[tahoe-dev] why hyperelliptic curves?

Zooko O'Whielacronx zookog at gmail.com
Wed Sep 9 13:58:16 UTC 2009


On Fri, Sep 4, 2009 at 3:44 PM, Hal Finney<hal.finney at gmail.com> wrote:
>> Are there any other types of digital signature scheme which can have public keys shorter than 2*security level bits?
>
> Well I suggested the small DSA variant. David Hopwood showed a shortcoming but it sounded like it didn't apply to your usage.

Oh, of course.  I'm sorry I didn't refer to your letter [1].  I guess
the problem is that I don't understand it yet.  And I don't understand
why it isn't vulnerable to the generic attacks on
discrete-log-in-groups that Tanja Lange mentioned [2].  I'll study
your letter more.

> More generally, what would happen if you replaced an arbitrary public key with its hash, and used that for the URL; and then included the full public key (or at least information sufficient to regenerate it) in the signature? The sigs would get much bigger but the key could be much smaller. Does that tradeoff work for you? Are its security implications worth exploring?

Yes!  In fact that is exactly what we do in the current version of
Tahoe-LAFS.  See figure 2 on page 3 of lafs.pdf [3].  Maybe we should
continue to use this "hashes-in-caps" structure in the next version of
our caps.  It allows us to use whichever signature scheme we like best
[footnote 1].

The drawbacks to this approach are (a) it is complicated compared to
the semi-private-key-based design, (b) the simple implementation of it
(with a separate verification hash and symmetric key in each read-cap)
makes for read-caps just as large as those of the
semi-private-key-based design, (c) it requires access to the storage
servers in order to perform a "diminish" operation to get a read-cap
from a write-cap, and (d) if all of the storage servers die then not
only do you lose whatever was in the file but you also permanently
lose the ability to write new things into that file.

lafs.pdf [3] shows how the current mutable file cap design could be
simplified by using semi-private keys instead (see figure 3 on page
5).  The "complication gap" between the two structures grows larger
when we add the desire for deep-verify caps (what Brian has called
"traversal caps").  See Brian's letter [7] which is the best current
summary of the two cryptographic structures used to build a 4-level
hierarchy of caps (deep-write, deep-read, deep-verify,
shallow-verify).  (See also [8] for an argument against creating the
fourth level of the hierarchy -- shallow verify caps -- and instead
letting every storage server have a deep-verify cap for each share
that it stores.)

In my letter [9] to which Brian's [7] is a reply I alluded to a
"compression trick" by which we could perhaps have smaller read-caps
in the "hashes-in-caps" structure.  In [7], Brian said that even
though I hadn't told him what "compression trick" I meant, he strongly
suspected I couldn't do that and also enable servers to verify the
correctness of the storage index.  He was right.  However, my
"compression trick" might save enough bits that we could then spend
some bits to add a separate storage index into the read-cap and still
have a shorter read-cap overall.

I've now finally posted the "compression trick" idea: [10].  Here is
how I was thinking of using it in mutable files.  Look at figure 2 on
page 3 of lafs.pdf [3] again.  See how the read-cap is the
concatenation of the read-key and the verify-cap?  What if it were
instead a single value that protects the confidentiality of the
read-key and the integrity of both of those values?
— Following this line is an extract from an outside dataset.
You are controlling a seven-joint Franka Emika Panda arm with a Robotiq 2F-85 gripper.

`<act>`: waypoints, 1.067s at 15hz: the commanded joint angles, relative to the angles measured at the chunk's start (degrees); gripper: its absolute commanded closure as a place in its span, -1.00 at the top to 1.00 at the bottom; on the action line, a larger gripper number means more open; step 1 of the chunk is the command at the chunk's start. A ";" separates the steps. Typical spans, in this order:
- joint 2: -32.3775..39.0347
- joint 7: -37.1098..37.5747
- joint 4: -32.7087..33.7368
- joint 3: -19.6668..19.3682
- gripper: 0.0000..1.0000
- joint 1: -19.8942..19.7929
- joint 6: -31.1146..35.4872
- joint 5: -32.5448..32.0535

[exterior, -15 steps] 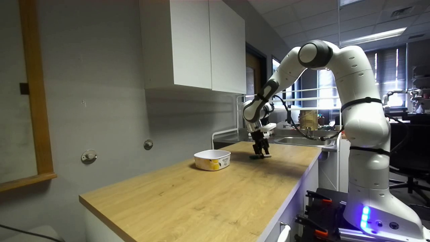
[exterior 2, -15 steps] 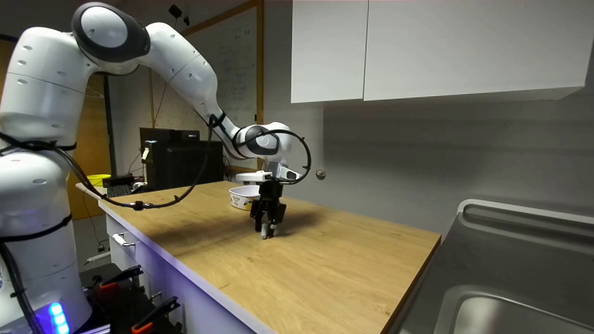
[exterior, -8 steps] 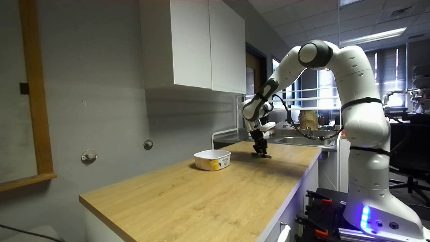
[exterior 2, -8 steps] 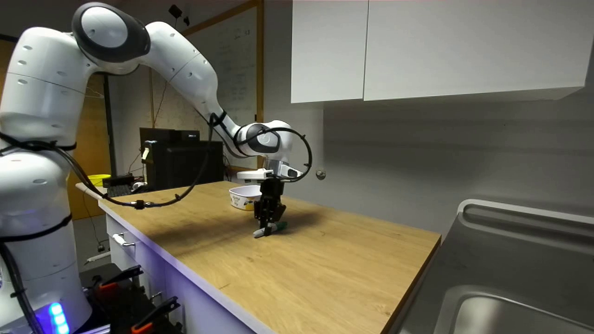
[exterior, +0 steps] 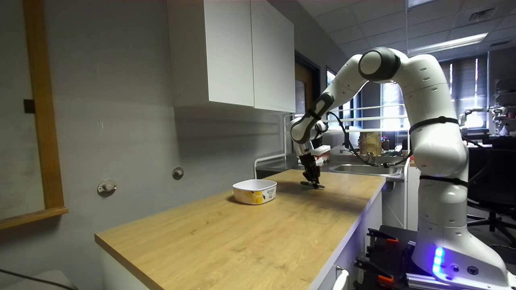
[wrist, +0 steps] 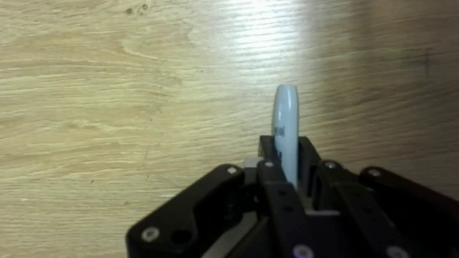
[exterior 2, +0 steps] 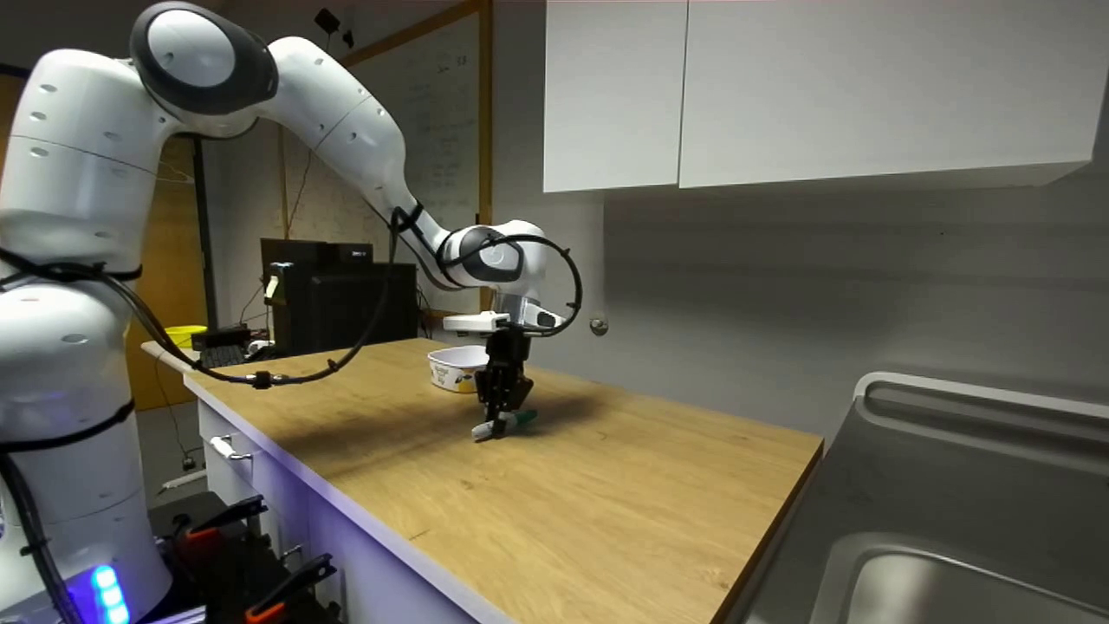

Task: Put the marker on the table in the bowl

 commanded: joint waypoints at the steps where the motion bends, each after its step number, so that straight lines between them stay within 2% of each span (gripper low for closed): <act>1: -4.78 0.10 -1.83 0.71 -0.82 0.61 -1.52 2.54; 9: -14.35 3.04 -4.59 2.85 -0.82 3.89 -3.42 2.81; 16: -13.81 8.35 -2.58 7.72 -0.82 8.87 -4.52 3.10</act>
In his letter [7], Brian wrote: "there's no way to get a single bit to
perform both jobs (and still be able to derive a storage-index from
any cap)".  He's exactly right -- if we used this compression trick
then what would we use as a storage index?  (A storage index is the
means by which a client can indicate to a server *which* of the shares
that the server is holding is the one that the client wants.)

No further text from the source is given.